_Try it_
Every line of the entries below that mentions "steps" is to be copied out.

Dataset records:
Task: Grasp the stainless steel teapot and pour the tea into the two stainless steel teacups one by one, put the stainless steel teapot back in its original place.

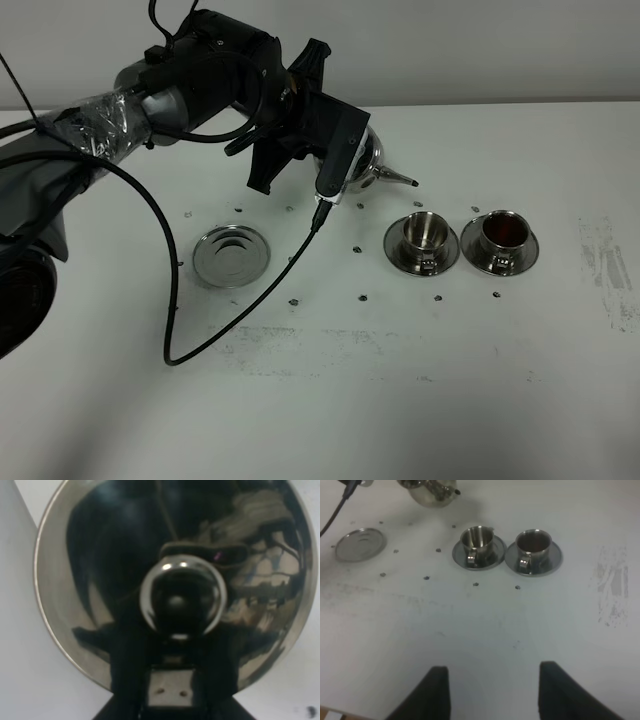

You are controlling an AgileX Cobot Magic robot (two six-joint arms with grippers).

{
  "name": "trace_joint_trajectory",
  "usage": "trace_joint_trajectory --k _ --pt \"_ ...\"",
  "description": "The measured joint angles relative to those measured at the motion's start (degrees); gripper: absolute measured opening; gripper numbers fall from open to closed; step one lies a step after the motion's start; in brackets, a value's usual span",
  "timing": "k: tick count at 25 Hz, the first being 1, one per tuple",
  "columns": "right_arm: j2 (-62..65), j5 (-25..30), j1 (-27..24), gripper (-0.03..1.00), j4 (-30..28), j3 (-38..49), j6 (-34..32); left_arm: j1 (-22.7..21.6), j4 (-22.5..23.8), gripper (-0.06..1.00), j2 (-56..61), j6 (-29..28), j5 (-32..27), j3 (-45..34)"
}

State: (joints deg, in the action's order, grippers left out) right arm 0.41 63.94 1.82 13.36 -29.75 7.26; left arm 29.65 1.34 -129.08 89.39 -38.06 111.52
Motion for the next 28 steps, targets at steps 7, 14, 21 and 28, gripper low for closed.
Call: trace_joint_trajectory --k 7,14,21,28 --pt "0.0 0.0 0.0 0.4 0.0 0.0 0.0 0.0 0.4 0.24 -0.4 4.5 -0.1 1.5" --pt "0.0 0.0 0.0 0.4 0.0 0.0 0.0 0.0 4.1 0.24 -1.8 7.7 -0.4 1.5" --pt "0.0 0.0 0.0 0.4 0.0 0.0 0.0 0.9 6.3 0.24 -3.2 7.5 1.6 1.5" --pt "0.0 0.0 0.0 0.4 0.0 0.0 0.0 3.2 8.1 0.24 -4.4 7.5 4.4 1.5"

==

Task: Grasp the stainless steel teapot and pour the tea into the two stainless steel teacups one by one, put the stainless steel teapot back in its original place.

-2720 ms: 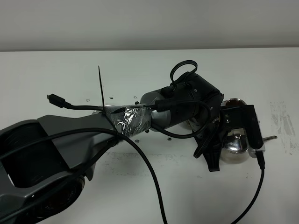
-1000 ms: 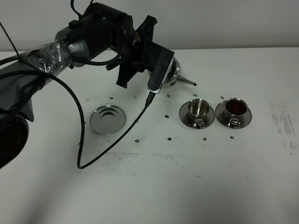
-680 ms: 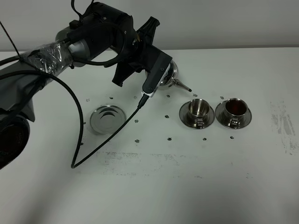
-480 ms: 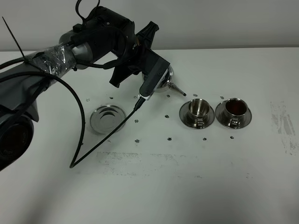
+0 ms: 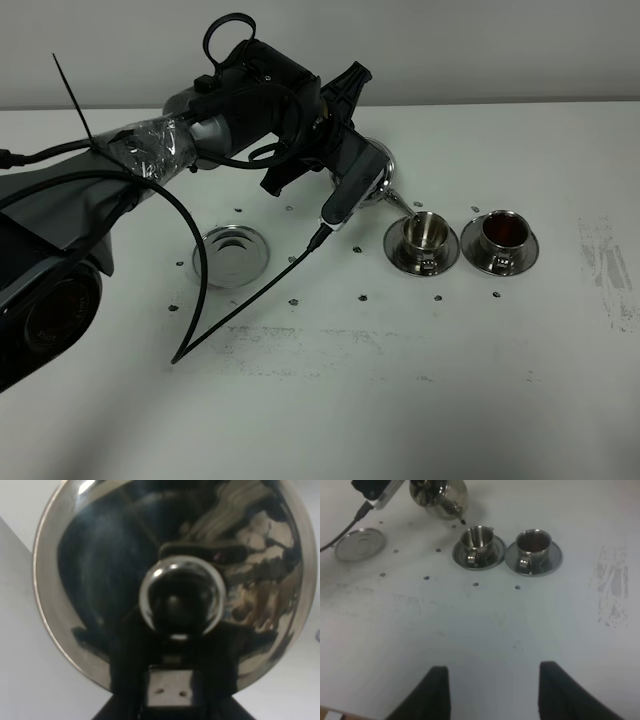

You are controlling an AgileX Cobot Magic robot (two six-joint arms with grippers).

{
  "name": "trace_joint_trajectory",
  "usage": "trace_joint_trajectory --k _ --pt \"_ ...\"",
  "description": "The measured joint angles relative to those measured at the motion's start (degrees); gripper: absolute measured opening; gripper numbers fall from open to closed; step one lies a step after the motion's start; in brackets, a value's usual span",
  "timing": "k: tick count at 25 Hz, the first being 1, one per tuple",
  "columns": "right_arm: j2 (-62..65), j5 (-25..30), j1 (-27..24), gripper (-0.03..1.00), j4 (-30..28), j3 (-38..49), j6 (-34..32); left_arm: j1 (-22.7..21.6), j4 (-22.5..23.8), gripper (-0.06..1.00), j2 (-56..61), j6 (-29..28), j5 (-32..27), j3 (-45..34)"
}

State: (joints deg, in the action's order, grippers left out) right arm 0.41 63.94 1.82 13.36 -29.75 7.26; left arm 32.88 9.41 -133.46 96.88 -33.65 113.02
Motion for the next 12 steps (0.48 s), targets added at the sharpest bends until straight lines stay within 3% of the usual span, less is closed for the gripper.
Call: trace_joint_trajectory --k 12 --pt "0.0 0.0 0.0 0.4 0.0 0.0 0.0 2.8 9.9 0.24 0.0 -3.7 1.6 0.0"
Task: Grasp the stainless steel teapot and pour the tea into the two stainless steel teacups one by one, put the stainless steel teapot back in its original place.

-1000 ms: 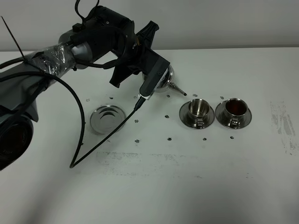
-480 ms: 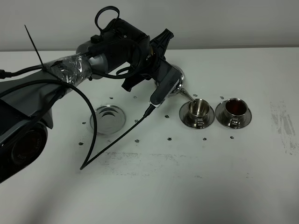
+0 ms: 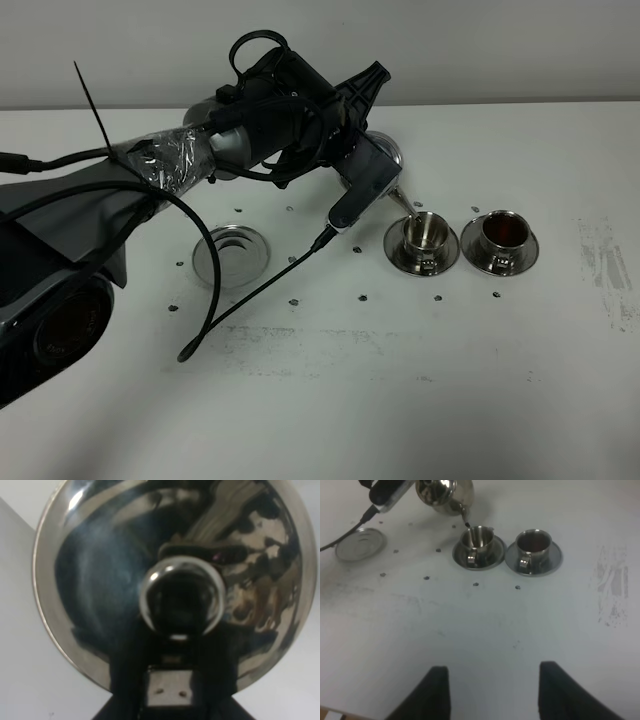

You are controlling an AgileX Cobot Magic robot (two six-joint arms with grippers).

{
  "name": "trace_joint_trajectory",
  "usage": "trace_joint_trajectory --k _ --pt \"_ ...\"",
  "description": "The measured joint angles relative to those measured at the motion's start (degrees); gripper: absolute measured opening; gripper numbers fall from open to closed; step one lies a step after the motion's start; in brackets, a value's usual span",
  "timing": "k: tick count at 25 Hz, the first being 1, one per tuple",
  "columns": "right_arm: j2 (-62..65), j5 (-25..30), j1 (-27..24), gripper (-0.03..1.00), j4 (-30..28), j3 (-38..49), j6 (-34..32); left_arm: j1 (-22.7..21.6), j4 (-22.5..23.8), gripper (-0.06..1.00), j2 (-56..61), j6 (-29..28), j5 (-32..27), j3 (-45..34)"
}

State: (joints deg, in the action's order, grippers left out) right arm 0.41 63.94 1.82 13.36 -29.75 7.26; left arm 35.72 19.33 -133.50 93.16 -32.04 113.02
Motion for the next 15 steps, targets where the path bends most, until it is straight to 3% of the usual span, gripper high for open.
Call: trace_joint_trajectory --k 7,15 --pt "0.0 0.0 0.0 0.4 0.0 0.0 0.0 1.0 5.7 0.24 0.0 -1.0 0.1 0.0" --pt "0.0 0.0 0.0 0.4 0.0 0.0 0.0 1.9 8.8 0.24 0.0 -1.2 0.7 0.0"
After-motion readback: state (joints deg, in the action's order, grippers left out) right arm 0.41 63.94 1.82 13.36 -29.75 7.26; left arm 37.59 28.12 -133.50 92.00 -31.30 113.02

_Written reply_
Motion for the next 28 steps, targets at steps 7, 14, 21 and 28, gripper low for closed.
Motion for the next 12 steps (0.48 s), targets added at the sharpest bends until straight lines stay within 3% of the usual span, less is closed for the gripper.
Motion for the next 15 steps, targets where the path bends most, until it is straight to 3% of the usual span, gripper high for open.

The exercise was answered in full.